__Task description__
Entries follow. Give back exactly the lines starting at the one containing "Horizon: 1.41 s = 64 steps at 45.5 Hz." and ending at the one containing "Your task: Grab", and no other lines.
─── Extracted material
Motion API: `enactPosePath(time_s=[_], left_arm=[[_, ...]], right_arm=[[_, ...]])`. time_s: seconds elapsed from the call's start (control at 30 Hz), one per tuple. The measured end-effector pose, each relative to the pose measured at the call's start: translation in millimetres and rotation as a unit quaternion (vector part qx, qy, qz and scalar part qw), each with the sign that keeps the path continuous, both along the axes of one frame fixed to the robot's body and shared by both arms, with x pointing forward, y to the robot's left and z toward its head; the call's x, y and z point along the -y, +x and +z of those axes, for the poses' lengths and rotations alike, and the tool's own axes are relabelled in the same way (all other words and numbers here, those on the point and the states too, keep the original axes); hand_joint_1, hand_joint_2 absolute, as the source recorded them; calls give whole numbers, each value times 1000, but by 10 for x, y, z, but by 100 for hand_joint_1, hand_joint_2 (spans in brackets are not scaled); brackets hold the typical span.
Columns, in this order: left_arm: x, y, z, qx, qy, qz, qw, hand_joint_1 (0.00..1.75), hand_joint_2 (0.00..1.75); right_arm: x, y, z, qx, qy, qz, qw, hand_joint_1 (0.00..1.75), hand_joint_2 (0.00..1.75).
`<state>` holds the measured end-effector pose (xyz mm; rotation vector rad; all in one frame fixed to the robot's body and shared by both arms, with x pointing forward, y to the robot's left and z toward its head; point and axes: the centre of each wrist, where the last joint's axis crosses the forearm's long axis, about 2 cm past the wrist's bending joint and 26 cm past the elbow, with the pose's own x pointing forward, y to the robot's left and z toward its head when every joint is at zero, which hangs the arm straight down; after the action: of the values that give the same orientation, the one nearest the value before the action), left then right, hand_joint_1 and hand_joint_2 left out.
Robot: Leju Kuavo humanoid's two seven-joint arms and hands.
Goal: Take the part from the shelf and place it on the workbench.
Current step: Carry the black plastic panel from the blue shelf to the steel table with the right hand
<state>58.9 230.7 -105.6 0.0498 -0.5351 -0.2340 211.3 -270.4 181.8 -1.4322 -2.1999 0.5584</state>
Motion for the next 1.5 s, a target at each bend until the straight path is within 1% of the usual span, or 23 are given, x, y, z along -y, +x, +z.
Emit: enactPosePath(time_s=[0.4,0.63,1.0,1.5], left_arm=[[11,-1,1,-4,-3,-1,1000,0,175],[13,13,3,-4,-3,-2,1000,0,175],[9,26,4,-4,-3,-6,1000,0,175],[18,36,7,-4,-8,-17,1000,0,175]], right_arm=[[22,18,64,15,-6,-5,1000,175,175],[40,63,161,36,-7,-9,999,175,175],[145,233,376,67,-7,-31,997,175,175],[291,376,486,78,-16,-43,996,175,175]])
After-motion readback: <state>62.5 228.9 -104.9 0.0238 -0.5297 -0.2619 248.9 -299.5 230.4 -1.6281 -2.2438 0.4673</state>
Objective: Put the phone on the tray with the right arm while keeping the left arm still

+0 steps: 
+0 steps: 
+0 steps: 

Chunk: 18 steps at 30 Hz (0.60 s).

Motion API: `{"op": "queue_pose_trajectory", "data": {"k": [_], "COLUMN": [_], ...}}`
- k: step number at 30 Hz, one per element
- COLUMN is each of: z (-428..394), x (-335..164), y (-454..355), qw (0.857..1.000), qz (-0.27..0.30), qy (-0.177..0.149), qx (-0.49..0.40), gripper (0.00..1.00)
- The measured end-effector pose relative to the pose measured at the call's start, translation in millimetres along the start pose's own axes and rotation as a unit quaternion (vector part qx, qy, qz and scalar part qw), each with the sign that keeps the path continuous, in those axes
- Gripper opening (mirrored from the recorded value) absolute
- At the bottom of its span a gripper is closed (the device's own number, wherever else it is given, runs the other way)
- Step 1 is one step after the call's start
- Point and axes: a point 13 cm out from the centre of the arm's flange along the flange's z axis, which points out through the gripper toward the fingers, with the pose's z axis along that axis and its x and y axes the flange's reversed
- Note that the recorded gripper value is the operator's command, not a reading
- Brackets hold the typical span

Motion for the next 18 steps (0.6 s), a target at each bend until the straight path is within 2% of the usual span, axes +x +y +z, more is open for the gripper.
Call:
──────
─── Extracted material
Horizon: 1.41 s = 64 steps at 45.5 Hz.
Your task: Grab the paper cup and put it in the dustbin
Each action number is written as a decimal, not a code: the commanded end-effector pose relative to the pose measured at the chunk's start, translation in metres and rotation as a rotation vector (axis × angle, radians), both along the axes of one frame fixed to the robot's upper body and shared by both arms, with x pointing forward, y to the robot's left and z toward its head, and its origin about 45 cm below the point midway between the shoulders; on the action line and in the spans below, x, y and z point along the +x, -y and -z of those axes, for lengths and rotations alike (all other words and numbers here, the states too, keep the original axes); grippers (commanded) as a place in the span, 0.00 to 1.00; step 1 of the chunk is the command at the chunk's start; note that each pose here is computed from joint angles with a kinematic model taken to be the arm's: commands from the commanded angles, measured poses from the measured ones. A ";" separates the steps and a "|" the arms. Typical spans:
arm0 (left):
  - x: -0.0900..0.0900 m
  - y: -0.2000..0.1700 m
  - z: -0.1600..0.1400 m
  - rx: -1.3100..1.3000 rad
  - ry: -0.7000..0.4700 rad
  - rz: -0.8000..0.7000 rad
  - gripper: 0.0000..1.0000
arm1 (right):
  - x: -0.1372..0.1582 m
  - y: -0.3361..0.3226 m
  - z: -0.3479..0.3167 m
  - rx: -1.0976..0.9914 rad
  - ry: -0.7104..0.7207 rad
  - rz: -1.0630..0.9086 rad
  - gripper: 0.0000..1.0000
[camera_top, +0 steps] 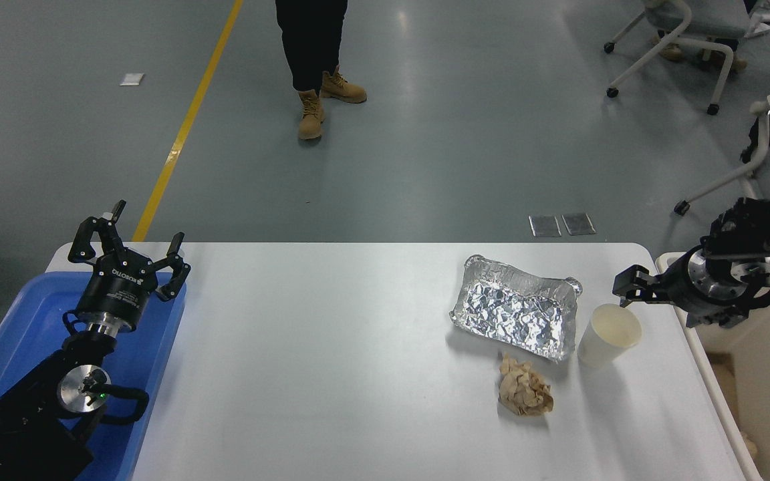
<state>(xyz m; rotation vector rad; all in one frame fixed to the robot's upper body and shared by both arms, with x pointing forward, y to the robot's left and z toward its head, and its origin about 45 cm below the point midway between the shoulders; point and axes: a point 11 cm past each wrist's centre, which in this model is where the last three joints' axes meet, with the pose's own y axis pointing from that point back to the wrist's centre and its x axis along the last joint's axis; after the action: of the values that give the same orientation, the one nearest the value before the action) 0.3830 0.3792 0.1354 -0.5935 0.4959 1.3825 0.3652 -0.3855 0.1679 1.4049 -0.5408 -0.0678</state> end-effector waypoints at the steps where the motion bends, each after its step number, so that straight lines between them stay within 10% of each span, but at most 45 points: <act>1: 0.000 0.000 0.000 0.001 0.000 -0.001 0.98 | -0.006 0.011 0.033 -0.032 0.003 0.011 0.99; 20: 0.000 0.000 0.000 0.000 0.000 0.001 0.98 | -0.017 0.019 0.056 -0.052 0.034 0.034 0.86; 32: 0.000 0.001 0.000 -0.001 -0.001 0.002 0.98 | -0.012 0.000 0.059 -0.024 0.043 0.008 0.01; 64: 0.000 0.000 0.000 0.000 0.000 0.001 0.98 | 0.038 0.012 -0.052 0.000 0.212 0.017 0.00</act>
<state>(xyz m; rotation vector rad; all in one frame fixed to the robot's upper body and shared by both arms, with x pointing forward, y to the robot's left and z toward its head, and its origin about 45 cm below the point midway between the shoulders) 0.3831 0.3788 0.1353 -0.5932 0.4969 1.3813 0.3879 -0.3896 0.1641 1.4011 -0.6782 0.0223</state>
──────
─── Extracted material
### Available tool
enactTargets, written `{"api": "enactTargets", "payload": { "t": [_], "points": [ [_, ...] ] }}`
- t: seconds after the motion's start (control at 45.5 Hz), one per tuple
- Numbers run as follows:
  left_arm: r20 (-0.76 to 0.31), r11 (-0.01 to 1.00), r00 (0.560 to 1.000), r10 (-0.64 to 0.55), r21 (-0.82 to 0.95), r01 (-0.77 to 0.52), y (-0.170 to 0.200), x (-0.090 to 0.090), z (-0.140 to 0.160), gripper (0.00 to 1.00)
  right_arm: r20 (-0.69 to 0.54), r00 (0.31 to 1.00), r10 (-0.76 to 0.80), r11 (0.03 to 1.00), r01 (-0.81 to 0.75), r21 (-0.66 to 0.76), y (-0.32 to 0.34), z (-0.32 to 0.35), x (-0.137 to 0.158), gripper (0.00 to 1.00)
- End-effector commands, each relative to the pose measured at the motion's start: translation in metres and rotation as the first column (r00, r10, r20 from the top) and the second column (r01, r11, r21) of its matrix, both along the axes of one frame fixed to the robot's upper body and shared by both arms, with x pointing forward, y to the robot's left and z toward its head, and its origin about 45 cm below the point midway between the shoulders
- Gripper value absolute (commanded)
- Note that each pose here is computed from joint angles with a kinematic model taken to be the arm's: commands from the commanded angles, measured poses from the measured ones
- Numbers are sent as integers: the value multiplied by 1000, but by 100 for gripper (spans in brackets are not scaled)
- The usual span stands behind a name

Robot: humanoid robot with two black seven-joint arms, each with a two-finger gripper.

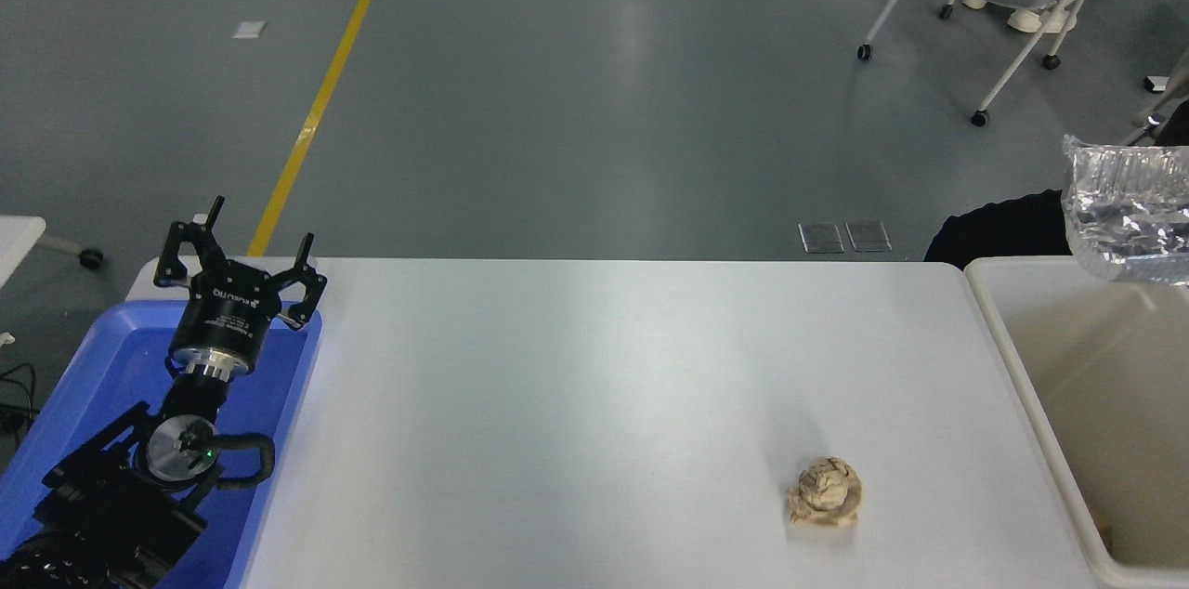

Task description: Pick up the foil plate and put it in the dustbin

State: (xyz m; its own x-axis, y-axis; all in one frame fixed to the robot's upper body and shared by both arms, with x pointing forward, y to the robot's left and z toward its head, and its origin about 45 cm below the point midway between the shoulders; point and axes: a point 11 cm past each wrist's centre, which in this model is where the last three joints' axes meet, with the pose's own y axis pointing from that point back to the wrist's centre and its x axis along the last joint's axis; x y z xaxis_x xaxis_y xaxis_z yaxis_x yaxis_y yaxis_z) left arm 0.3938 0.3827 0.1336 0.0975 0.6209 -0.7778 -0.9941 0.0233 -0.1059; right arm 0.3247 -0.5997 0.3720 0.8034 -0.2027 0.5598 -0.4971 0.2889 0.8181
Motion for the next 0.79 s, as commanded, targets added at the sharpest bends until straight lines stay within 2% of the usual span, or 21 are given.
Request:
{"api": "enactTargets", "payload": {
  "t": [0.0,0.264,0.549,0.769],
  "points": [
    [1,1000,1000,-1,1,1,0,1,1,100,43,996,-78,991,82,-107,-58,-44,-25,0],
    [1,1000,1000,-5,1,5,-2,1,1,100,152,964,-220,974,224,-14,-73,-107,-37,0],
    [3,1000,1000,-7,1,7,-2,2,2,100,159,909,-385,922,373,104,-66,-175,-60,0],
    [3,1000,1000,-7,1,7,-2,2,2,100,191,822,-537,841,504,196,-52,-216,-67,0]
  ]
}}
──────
__Answer section__
Horizon: 1.41 s = 64 steps at 45.5 Hz.
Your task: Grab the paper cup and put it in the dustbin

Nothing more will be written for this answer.